Сенат же сплотился вокруг человека, который впоследствии станет покровителем Августина, — столичного префекта Симмаха. До нас дошла речь Симмаха, сочиненная им для юного императора Валентиниана II, который унаследовал власть в 383 году, когда Грациан был убит Максимом. Речь эту можно считать последним признаком жизни, поданным язычеством. В ней содержались зачатки всех обвинений, выдвигавшихся против христиан в 410 году, после падения Рима. Христиане якобы молились об уничтожении Римской империи, подрывая авторитет древних богов и таким образом отказываясь от их покровительства. Но эти два вероисповедания были несопоставимы. В политеизме Симмаха находилось место и для христианства — он был, например, близким другом поэта Авзония, — тогда как в христианском монотеизме места для богов античного Рима не было. Нетерпимость христианства объяснялась неукоснительным требованием универсальности и исключительности, содержавшимся в понятии о единственном в своем роде христианском откровении.
Христиане никогда бы не воздвигли жертвенник «неведомому Богу», который апостол Павел обнаружил на афинском ареопаге (Деян. 17. 22–35). В разгар конфликта из–за алтаря Виктории епископ Амвросий Миланский пункт за пунктом опроверг речь Симмаха с помощью традиционных риторических приемов, которые теперь использовались во благо новой религии. И Амвросий, и Симмах сыграли значительную роль в жизни Августина. В пространном историческом экскурсе трактата «О граде Божием» Августин, в частности, пытался доказать, что лица, убравшие жертвенник Виктории из сената и таким образом лишившие страну традиционной религиозной защиты, все же не повинны в распаде Римской империи.
Тем временем живший на территории восточной церкви талантливый ритор Либаний (314–393) сочинил трактат «В защиту храмов»
Амвросий придерживался мнения, что император, будучи христианином, обязан подчиняться его епископской власти. Подобное утверждение было бы неслыханным при Юлиане Отступнике. Его правление словно напомнило Церкви, что ей не следует целиком и полностью доверять политическим правителям — ведь император может внезапно изменить свое отношение к христианской вере. Следовательно, Церкви нужно было учиться стоять на собственных ногах.

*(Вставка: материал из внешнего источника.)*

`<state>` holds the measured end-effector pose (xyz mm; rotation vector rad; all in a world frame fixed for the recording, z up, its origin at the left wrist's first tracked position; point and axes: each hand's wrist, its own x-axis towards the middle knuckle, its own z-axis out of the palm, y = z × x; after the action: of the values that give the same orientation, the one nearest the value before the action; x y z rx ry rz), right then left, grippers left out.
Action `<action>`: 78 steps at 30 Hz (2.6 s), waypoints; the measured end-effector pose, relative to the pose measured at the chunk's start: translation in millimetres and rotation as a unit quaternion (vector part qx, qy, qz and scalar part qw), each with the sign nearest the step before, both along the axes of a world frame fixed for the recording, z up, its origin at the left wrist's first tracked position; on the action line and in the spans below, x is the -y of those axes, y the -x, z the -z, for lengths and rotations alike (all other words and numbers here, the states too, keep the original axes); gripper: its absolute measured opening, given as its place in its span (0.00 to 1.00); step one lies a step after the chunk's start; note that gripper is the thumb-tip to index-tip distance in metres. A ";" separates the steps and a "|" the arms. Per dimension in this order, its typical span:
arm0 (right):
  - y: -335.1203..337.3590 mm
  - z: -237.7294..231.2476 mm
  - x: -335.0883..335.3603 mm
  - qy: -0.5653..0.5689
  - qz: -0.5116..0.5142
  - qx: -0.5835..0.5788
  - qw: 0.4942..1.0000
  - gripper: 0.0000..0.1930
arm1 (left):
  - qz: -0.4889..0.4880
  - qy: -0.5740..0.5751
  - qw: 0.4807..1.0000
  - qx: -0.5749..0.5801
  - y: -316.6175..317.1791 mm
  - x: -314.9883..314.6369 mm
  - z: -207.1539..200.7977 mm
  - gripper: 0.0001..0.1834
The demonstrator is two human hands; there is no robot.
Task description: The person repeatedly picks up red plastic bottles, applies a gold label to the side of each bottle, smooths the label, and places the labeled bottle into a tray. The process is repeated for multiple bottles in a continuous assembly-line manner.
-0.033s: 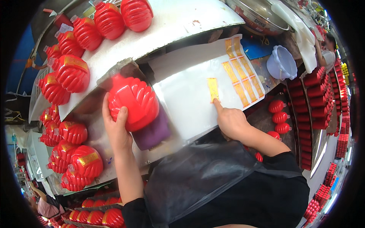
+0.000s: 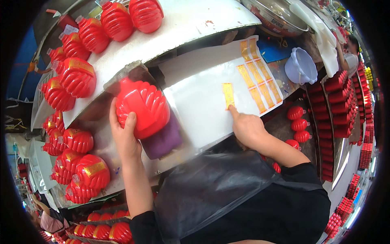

Амвросий первым из священнослужителей пригрозил императору отлучением, чтобы добиться от него благоприятных для Церкви решений. Он также был первым епископом, который подверг церковной каре верующего правителя. Феодосий вынужден был признать свой грех и молить о прощении за то, что в отместку за восстание повелел убить в фессалоникийском цирке семь тысяч человек. Наложенное епископом наказание научило императора смирению, и впоследствии Амвросий практически стал при Феодосии министром по делам церкви.
Именно Амвросий взял на себя неприятную обязанность ограничить главенство императорской семьи над Церковью. То, что он осмелился проделать это с наипервейшим церковным благодетелем, императором Феодосием Великим, свидетельствует о тонком понимании Амвросием юридических пределов. В ведении императоров — дворцы, в ведении епископов — храмы, утверждал он. Император воцерковлен, но он не стоит над Церковью. В вопросах веры решающее слово в отношении христиан–императоров принадлежит епископу, а не наоборот. Так благодаря историческому бунту Амвросия против своего высокопоставленного покровителя Церковь превратилась в независимое учреждение с собственным кругом ответственности. Фактически угроза Церкви со стороны ее политических союзников была не меньшей, чем прежние угрозы со стороны преследователей.
В 391 году в Риме были запрещены жертвоприношения языческим богам. Запрет распространялся также на посещение их храмов и почитание их изображений. Год спустя как официальное, так и частное поклонение языческим богам запретили и на остальной территории империи. Все относящиеся к языческому культу сооружения и прочая собственность были конфискованы. Затем император Феодосий позволил монахам вернуться в города, из которых их изгнали в 390 году, что способствовало продолжению грабежей и уничтожению древних храмов, не говоря о мелкой травле жреческого сословия. В 392 году был наложен запрет на Олимпийские игры.